FORTITUDO, IL PROBLEMA NON E' LA A2, MA DA CHI E COSA RIPARTIRE
In realtà, per chi è nato, diciamo, non ieri ma l'altroieri, la Fortitudo la A2 non è uno scandalo, ma una delle due opzioni: ci si giocò quasi un anno su due, tra il 1975 e il 1993, senza scandali nè strapparsi di vesti. Anche perchè sei volte su otto si concluse con la promozione, e quando il regolamento lo permetteva era l'unico modo per arrivare ai playoff. Tradotto: non ci fosse stata Napoli 1987, Maradona eccetera, forse non ci sarebbe stato il derby sorpasso del 1988, per essere chiari. Certo, era una A2 di livello talmente alto che ci giocava certa gente che ora farebbe l'Eurolega o l'NBA senza problemi, o che aveva fatto NBA da iperprotagonista. E con una formula che permetteva alle buone squadre, a meno di clamorosi harakiri, la pronta risalita. E la Fortitudo ci sguazzava: ok, per un anno giocavi contro Porto San Giorgio e Perugia invece che Varese e Virtus, ma intanto vincevi e poi facevi i playoff. E ti innamoravi di certi giocatori. Anche qua, per dire: il famoso Salvatore, Teo Alibegovic, in A1 con la maglia della Effe ci ha giocato lo stesso numero delle partite dello scrivente. E una in meno, primo nome che viene in mente, di quello Stojanovic tesserato inutilmente lo scorso anno per motivi misteriosi o, forse, ben comprensibili.

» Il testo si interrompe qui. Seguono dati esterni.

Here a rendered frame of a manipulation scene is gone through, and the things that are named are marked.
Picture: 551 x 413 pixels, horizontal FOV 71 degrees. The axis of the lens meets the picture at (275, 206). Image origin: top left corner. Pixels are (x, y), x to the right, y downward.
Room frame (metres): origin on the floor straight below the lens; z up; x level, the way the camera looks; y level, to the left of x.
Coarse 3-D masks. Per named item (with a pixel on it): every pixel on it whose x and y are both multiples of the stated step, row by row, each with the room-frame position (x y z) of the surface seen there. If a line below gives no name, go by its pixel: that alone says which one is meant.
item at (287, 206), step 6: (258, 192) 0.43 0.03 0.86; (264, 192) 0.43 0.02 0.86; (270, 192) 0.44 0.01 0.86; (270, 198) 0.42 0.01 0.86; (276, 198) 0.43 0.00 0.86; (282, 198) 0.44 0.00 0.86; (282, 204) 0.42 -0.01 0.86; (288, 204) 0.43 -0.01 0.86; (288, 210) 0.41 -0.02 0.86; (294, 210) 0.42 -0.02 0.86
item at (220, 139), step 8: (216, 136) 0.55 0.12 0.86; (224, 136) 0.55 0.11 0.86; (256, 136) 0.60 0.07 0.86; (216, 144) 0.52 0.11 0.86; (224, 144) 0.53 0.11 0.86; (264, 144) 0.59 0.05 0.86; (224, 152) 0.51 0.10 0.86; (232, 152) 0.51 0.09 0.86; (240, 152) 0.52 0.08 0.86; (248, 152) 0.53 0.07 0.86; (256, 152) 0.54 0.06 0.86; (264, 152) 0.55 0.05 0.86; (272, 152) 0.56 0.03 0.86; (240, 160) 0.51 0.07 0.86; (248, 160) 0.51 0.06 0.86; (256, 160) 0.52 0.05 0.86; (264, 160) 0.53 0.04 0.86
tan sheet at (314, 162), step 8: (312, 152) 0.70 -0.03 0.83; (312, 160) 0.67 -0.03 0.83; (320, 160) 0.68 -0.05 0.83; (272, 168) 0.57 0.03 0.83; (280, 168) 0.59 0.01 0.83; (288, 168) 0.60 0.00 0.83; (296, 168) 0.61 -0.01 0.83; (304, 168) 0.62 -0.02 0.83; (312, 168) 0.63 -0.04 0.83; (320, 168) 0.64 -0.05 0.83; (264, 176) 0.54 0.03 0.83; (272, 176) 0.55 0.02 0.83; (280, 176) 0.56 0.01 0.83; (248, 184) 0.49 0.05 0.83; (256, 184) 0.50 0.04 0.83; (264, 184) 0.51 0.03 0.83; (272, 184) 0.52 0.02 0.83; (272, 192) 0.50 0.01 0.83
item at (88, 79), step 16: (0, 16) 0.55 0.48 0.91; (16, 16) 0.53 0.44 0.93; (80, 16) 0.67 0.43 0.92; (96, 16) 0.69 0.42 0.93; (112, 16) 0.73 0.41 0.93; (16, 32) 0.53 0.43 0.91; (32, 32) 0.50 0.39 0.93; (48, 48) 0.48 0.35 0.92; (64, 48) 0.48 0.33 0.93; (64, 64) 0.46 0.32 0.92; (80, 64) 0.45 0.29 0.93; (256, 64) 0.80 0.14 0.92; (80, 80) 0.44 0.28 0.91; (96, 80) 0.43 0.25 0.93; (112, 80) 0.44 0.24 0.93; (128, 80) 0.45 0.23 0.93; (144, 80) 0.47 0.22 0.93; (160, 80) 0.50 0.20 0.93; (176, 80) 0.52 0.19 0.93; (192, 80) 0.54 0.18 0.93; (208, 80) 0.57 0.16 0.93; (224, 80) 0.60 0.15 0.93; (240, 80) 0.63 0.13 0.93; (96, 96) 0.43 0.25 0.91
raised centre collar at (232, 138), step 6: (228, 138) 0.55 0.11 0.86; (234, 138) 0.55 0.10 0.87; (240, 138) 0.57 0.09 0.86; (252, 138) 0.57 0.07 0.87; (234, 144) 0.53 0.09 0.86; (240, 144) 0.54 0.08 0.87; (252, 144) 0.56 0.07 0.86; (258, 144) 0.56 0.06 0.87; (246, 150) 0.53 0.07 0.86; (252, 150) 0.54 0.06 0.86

Poi è chiaro, che le abbuffate economiche dell'era Seragnoli e i successivi sbalzi nelle minors e le liturgie su Costa Volpino (cit.) abbiano un attimo reso complesso il capire dove collocare la Fortitudo: di fatto, nella sua storia, c'è più ascensore che non Eurolega, e nessuno gridava allo scandalo, anche perchè uno dei dogmi della tifoseria era quello per cui se volete avere, a Bologna c'è un'altra opzione. Noi preferiamo essere.
Il problema diventa come, essere. In giorni dove la proprietà continua a trincerarsi dietro autoindulgenza, assoluzioni, permalosità e quello spirito di accerchiamento per cui non fa il bene della Fortitudo chiunque osi alzare il dito e far presente certe cose, così come prima lo era chi criticava certi specifici giocatori o faceva, semplicemente, il proprio lavoro di cronaca. Ieri, in una appassionata intervista a Radio Nettuno Bologna Uno, lo stesso Teo Alibegovic chiedeva trasparenza su certe frequentazioni (e vabbè, dei cantucci senesi ormai è difficile tenere il segreto) e fortitudinità da parte di chi dirige. Pienamente d'accordo a metà con il Salvatore, perchè in questi dieci anni troppe figure si sono elevate a ruoli importanti spacciando fortitudinità a coprire voglie di protagonismo o mancanza di altre qualità. Dall'epoca della diaspora del tifo fino ad oggi, per essere chiari che non si parla nello specifico di questo o quell'attuale protagonista.
Ecco, per ripartire non serve necessariamente qualcuno che prima ancora di parlare agisca di quella specie di segno della croce laicamente fortitudino del pugno sul petto e indice verso la curva: serve un programma serio, credibilità, voglia di fare bene e se poi c'è anche il ricordo di quella volta a Genova o la foto con Schull tanto meglio. Il Papa Straniero, in questo caso canadese, non ha fatto poi tanto male nel calcio al netto di mai godudità e affini, e nessuno ha chiesto a Saputo, prima di entrare nel Bologna, se ricordasse a memoria la formazione del 7 giugno 1964. Che questa Effe sia aiutata da chi ne ha voglia. Al pedigree ci si ripenserà.